Pedestrian tunnel in Surrey, England

Reigate Tunnel is a former road tunnel in Reigate, Surrey, England. It runs under the hill that was once the site of Reigate Castle and was built during 1823, although some sources report that it only opened in 1824. The narrow and short tunnel formerly carried the A217 road, and is now pedestrianised. It is grade II listed.

==History==
The tunnel was designed by William Constable, the surveyor for the Reigate Turnpike Trust. It is 56 yd long and runs through the Folkestone Beds beneath Reigate Castle. It provides a direct link between the High Street (to the south) and London Road (to the north), reducing the distance between the two by 0.25 mi.

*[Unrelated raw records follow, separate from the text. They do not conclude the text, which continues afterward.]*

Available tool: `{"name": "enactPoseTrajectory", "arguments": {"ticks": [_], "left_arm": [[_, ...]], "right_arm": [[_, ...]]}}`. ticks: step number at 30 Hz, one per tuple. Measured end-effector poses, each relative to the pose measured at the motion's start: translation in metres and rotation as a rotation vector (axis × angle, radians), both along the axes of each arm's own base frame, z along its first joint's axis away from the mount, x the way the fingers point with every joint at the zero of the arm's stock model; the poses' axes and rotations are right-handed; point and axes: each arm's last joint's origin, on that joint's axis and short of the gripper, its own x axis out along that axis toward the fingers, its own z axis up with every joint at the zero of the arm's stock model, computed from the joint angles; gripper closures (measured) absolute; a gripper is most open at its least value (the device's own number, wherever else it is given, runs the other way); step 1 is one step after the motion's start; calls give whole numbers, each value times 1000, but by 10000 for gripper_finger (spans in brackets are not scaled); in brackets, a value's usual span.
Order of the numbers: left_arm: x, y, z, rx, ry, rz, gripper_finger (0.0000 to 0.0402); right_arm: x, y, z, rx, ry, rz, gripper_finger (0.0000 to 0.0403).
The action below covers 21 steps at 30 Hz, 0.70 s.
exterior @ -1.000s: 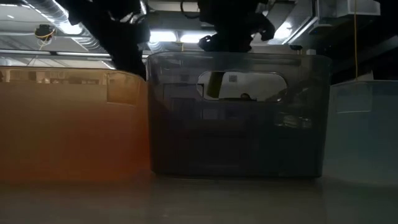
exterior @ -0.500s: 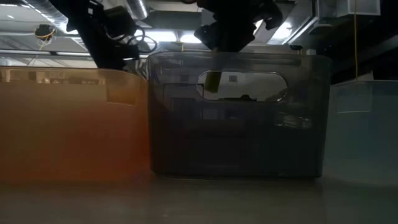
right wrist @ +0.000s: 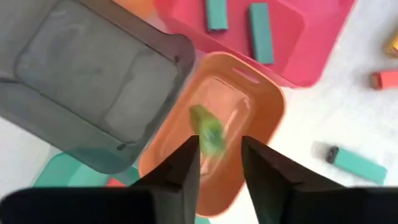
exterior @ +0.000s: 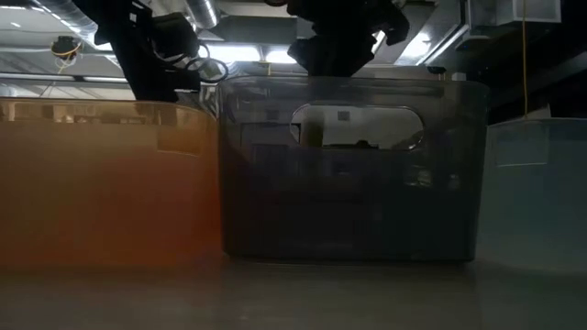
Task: Sort blocks
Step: Put the green block into the top orange bin, then put the yellow block into the bottom orange bin
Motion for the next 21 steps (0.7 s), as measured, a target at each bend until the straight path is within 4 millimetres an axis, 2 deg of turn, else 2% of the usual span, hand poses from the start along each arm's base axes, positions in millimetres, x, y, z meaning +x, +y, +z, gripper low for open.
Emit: {"name": "enactPoseTrajectory", "arguments": {"ticks": [6, 11, 21], "left_arm": [[-1, 0, 0, -4, 8, -2, 327], [-1, 0, 0, -7, 5, 3, 327], [4, -2, -6, -100, -10, -83, 327]], "right_arm": [[-1, -2, -1, -49, 19, -92, 244], [-8, -9, -3, -72, 96, -137, 244], [-20, -59, -5, 46, 158, -236, 256]]}}
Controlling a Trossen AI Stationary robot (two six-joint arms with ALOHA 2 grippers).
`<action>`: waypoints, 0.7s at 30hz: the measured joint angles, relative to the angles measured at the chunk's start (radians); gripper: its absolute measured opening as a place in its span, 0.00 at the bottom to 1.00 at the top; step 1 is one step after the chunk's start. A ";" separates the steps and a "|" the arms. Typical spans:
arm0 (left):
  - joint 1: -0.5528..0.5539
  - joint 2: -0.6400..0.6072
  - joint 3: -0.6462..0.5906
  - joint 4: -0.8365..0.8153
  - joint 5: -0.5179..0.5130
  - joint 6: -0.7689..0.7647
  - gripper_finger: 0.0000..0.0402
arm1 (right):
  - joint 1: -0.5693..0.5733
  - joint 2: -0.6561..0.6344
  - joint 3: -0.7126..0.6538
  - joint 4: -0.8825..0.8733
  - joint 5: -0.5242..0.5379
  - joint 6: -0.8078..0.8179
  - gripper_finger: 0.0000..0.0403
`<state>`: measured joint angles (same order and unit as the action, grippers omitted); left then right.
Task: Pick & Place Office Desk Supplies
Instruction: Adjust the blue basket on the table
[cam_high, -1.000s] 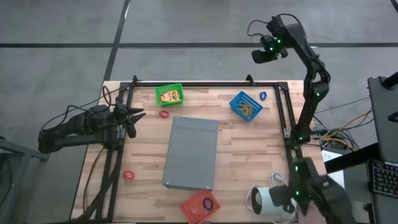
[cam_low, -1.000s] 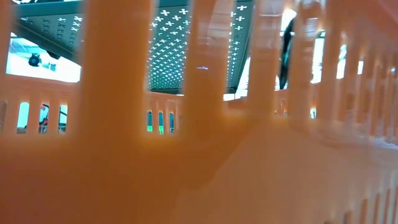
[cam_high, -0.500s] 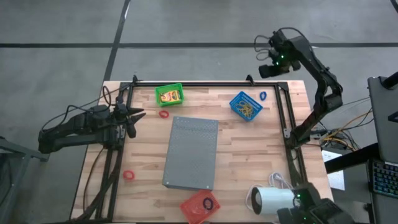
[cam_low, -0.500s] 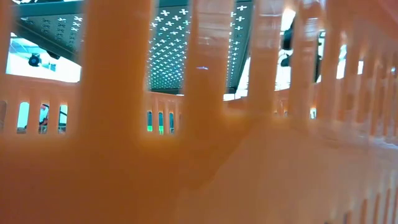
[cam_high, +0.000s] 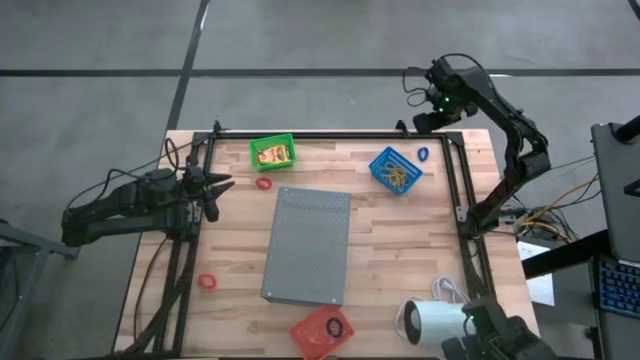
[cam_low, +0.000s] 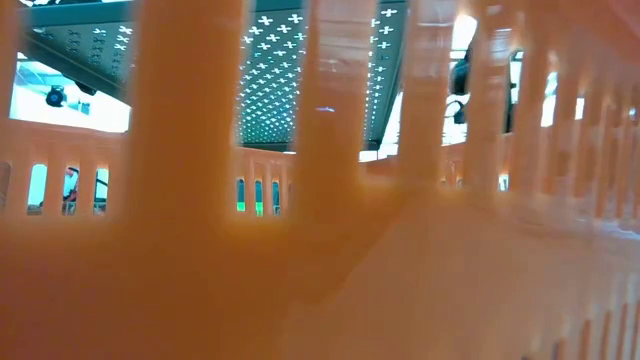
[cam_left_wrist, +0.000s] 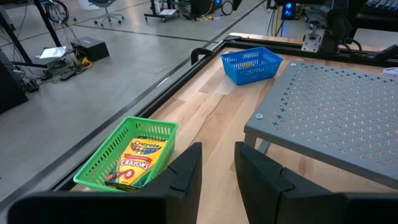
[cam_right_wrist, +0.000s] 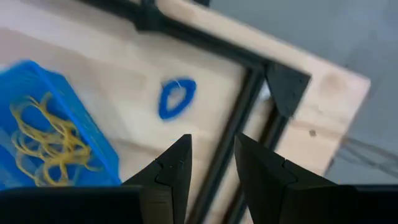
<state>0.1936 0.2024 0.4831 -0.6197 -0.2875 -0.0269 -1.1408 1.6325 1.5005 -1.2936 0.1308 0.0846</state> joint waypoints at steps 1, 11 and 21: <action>0.000 0.000 0.000 0.000 0.000 0.000 0.24 | 0.009 -0.009 -0.006 0.016 -0.001 0.011 0.29; 0.000 0.000 0.000 0.000 0.000 0.000 0.24 | 0.046 -0.075 -0.071 0.086 0.000 -0.003 0.29; 0.000 0.000 0.000 0.000 0.000 0.000 0.24 | 0.080 -0.062 -0.144 0.133 -0.338 -0.091 0.29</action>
<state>0.1936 0.2028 0.4835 -0.6194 -0.2877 -0.0269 -1.0612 1.5707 1.3570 -1.1605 -0.2072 -0.0061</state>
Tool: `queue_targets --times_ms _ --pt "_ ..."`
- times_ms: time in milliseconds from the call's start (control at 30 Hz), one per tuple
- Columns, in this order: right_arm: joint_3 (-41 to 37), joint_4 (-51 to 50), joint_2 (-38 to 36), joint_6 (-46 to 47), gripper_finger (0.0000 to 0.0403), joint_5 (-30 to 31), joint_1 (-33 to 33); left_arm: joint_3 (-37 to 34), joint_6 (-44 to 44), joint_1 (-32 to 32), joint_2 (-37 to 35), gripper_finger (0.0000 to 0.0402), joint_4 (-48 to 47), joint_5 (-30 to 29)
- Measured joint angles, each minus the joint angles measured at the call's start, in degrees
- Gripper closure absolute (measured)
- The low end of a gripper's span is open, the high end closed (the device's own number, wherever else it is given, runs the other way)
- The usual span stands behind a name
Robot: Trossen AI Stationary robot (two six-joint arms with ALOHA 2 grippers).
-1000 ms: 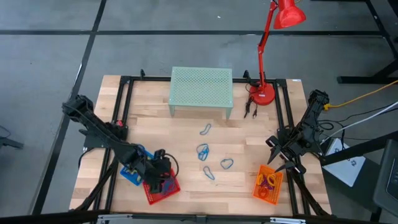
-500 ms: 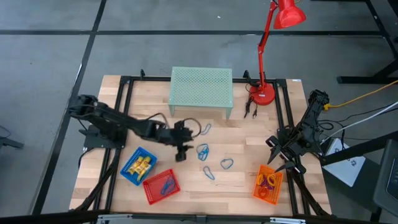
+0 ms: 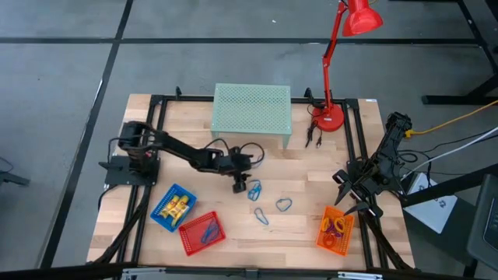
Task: Pick & Place Office Desk Supplies
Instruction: Put the blue rubber band into the red bin
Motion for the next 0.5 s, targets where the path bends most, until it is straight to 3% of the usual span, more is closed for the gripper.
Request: queue_targets --times_ms 267,500 --pt "0.0 0.0 0.0 0.0 0.0209 0.0 0.0 1.2 1.3 2.6 2.6 0.0231 3.2 -4.2" --pt "0.0 0.0 0.0 0.0 0.0208 0.0 0.0 2.1 1.2 4.7 2.6 0.0228 3.1 1.8"
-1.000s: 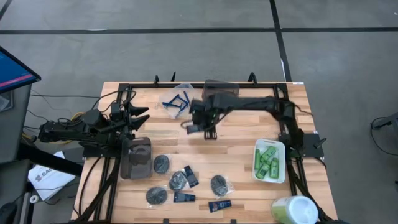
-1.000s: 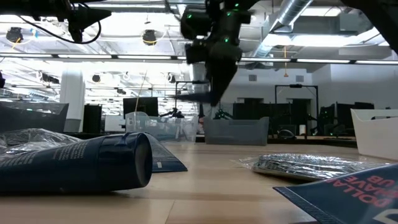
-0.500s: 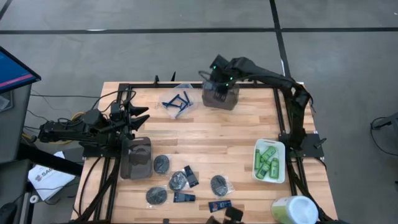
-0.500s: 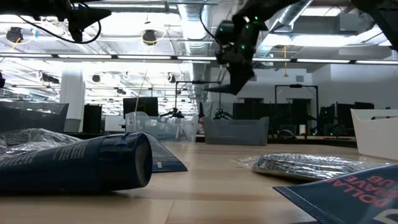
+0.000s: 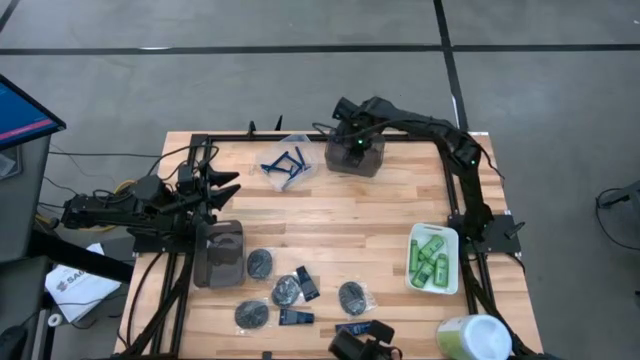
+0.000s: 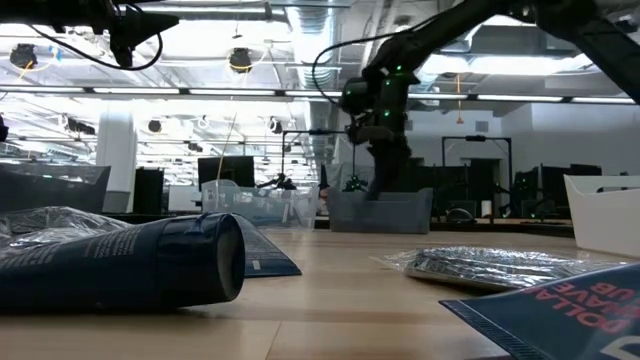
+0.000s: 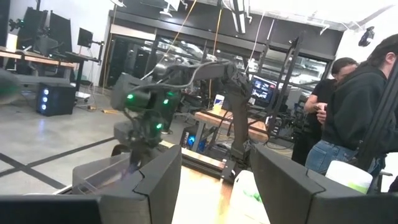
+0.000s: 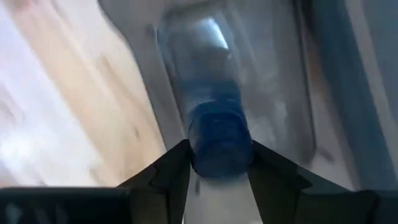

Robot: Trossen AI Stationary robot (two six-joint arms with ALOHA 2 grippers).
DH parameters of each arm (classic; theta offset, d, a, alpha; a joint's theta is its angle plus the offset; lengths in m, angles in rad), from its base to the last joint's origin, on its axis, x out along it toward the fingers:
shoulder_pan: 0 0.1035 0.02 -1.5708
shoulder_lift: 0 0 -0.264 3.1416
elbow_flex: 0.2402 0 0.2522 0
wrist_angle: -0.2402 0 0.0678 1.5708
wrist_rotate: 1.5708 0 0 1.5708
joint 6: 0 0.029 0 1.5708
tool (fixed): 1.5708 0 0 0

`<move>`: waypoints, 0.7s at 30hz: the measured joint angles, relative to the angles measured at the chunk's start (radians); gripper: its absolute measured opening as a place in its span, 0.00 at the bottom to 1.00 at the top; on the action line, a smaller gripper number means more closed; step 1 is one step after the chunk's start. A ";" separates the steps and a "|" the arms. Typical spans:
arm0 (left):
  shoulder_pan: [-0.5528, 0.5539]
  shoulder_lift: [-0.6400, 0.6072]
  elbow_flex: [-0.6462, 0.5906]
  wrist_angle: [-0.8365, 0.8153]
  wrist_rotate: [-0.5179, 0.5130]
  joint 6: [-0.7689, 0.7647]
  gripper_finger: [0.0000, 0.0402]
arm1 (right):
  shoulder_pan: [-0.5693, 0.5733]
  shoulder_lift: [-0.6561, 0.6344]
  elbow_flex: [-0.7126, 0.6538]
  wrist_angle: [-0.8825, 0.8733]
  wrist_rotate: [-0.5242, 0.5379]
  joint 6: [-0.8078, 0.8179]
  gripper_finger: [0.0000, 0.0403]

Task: Pick & Place Travel size toiletries
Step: Put the blue shave cream into the top black bin

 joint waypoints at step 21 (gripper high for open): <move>0.000 0.000 0.000 0.000 -0.023 0.000 0.48 | 0.030 -0.133 0.004 -0.135 -0.049 0.136 0.70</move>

Construction began in 1823 and required the demolition of two shops on the north side of the High Street. The two portals were built with bricks made from the local Gault clay and the tunnel is lined with red brick in a stretcher bond. The work was funded by John Cocks, 1st Earl Somers, through whose land it ran, and was completed in the summer of 1824. A toll post was erected at the southern entrance and tolls were levied for horses and horse-drawn vehicles. Pedestrians were not charged for using the tunnel.

Tolls in 1824
| Vehicle type | Toll |
|---|---|
| Coach with four horses | 6d |
| Coach with two horses | 3d |
| Chaise with one horse | 1+1⁄2d |
| One horse | 1⁄2d |
| Pedestrian | no charge |

The tolls were removed in 1858. In 1954, the tunnel was closed to southbound motor traffic and was fully pedestrianised in April 1970. It was Grade II listed on 27 January 1989. A plaque above the southern entrance gives the year of construction as 1823.